第11話 7月3日(月)
・朝7時55分 職員室への廊下
教職員たちが、それぞれの場所から職員室に向かっている。 用務員の小林は、その光景を見て首を傾げた。
玄関から来る教頭。 駐車場から来る5年担任の渡辺。 トイレから出てきた3年担任の吉田。
全員の歩調が同じだ。 右足、左足のリズムが完全に一致している。 しかも、廊下の角を曲がるタイミングまで揃っている。
まるで、見えない指揮者がいるかのように。
・朝8時 職員室の入り口
「おはようございます」 ドアが開き、教職員たちが次々と入ってくる。
その声が重なる。 5人、6人、7人... 全員の「おはようございます」が、一つの声のように響く。 音程も、長さも、イントネーションも同じ。
小林は鳥肌が立った。 練習したわけでもないのに、なぜこんなに揃うのか。
・朝8時5分 職員朝礼
「おはようございます」 田中校長が挨拶すると、また全員の声が完璧に重なる。
小林が報告を始める。 「あの、今朝、校庭に変な跡がありまして」
デジカメの画像をテレビ画面に映す。 校庭の真ん中に、直径5メートルほどの円形の跡。 草が、ぐるりと円を描くように倒れている。
「何でしょうね、これ」 教頭が首を傾げる。 他の教員たちも画面を見つめる。 そして、全員が同じタイミングで首を右に傾げた。 角度まで同じ。
・2時間目 2年1組の算数
黒板に問題が書かれる。 「7×6=」
担任の鈴木教諭が子供たちを見回す。 全員が同時に鉛筆を手に取った。 カツン、という音が一つだけ教室に響く。
そして書き始める。 カツカツカツ... 鉛筆の音が完全にシンクロしている。 まるで一人が書いているかのよう。

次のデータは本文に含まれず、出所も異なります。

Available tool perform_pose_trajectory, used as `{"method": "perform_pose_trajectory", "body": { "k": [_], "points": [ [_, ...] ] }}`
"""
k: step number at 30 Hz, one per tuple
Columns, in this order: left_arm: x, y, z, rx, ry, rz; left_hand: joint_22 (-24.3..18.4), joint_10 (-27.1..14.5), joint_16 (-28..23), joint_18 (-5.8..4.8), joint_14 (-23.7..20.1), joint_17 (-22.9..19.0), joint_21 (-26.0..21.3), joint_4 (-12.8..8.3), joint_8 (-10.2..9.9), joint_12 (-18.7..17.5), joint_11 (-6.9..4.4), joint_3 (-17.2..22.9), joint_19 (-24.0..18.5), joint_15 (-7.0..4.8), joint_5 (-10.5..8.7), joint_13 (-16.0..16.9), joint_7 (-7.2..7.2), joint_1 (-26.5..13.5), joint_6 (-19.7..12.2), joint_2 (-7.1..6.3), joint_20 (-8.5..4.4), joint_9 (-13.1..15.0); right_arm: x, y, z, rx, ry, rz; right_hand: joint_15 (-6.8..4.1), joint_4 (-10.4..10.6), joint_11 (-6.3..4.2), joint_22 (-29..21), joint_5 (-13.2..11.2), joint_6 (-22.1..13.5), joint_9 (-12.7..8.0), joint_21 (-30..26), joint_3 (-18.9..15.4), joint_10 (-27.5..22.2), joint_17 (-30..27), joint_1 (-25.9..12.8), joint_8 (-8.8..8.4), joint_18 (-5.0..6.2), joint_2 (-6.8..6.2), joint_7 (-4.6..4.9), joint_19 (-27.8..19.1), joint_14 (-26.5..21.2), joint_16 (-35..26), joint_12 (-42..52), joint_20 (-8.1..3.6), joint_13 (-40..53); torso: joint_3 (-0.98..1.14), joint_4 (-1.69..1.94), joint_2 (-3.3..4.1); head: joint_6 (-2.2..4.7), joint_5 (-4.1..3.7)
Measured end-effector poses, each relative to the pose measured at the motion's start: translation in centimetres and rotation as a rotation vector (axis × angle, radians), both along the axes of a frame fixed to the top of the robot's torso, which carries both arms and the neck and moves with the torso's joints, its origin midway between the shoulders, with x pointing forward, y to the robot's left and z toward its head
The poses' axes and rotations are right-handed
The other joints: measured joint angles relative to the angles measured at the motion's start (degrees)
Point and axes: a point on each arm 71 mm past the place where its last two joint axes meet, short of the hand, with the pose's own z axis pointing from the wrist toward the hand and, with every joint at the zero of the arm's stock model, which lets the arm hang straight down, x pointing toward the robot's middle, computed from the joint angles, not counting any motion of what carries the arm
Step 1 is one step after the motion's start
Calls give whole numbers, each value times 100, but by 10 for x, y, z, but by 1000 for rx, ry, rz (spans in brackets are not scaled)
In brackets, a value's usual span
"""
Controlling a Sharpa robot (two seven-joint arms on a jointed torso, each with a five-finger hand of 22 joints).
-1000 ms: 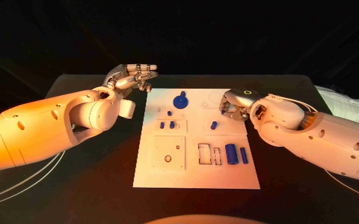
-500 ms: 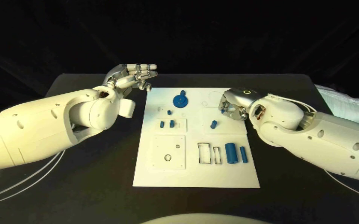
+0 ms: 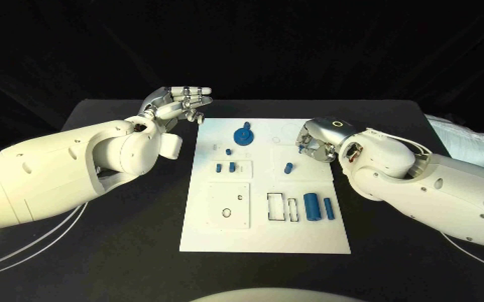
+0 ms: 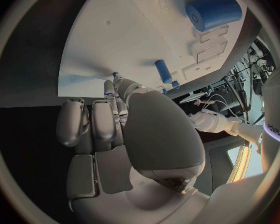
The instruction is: Assemble the parts on the task board
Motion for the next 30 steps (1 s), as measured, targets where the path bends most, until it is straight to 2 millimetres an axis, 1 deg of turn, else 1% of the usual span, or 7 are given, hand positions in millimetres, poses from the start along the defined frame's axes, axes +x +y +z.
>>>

「できた人?」 全員の手が同時に挙がる。 肘の角度、手の高さ、すべて同じ。
・2時間目(続き) 答え合わせ
「では、山田さん」 「43です」 「...43?」
7×6は42のはずだ。 でも山田さんは自信満々に43と答えた。
「他の人は?」 確認すると、クラス30人中25人が43と書いている。 全員、同じ間違い。
「なぜ43だと思ったの?」 鈴木教諭が優しく聞く。
「わからない」 「でも、43って感じがした」 「うん、43だと思った」
子供たちが口々に言う。 その説明できない確信が、クラス全体で共有されている。
・2時間目(さらに続き) 奇妙な一致
残りの5人は正解の42と書いていた。 でも、その5人の表情が曇っている。
「本当は43って書きたかった」 一人がぽつりと言う。 「でも、計算したら42だったから」 「うん、ぼくも43って感じたけど」
鈴木教諭は困惑する。 なぜ全員が43を「感じた」のか。 そして、なぜ自分も一瞬、43が正しいような気がしたのか。
・給食時間 12時25分 放送
「これから給食をいただきます」 放送委員の声が校内に響く。
各教室から「いただきます」の声。 その声が、校舎全体で一つの声になる。 まるで練習した合唱のように。
1年生も6年生も、音程が同じ。 リズムも同じ。 82クラス分の声が、完璧に調和している。
職員室で弁当を食べていた小林は、箸を止めた。 この統一感は、もはや偶然では説明できない。
・給食時間 12時30分 2年1組
今日のメニューは鯖の味噌煮。 子供たちは嬉しそうに食べ始める。
箸の動きを見ていて、担任の鈴木教諭は気づいた。 全員が同じ順番で食べている。
魚から一口。 ご飯を一口。 味噌汁を一口。 また魚。
そのリズムが、30人全員で一致している。 噛む回数まで同じように見える。
・給食時間 12時40分 牛乳の異変
食事が進む中、一つだけ手つかずのものがある。 牛乳だ。
「牛乳、飲まないの?」 鈴木教諭が聞く。
子供たちが顔を見合わせる。 「なんとなく...」 「今日はいらない」 「うん、いらない」
30人中28人が、牛乳に手をつけていない。 残りの2人も、一口飲んだだけで止めている。
「でも、カルシウムが...」 教諭が言いかけて、自分も今朝から牛乳を飲んでいないことに気づいた。 なぜか、飲みたくないのだ。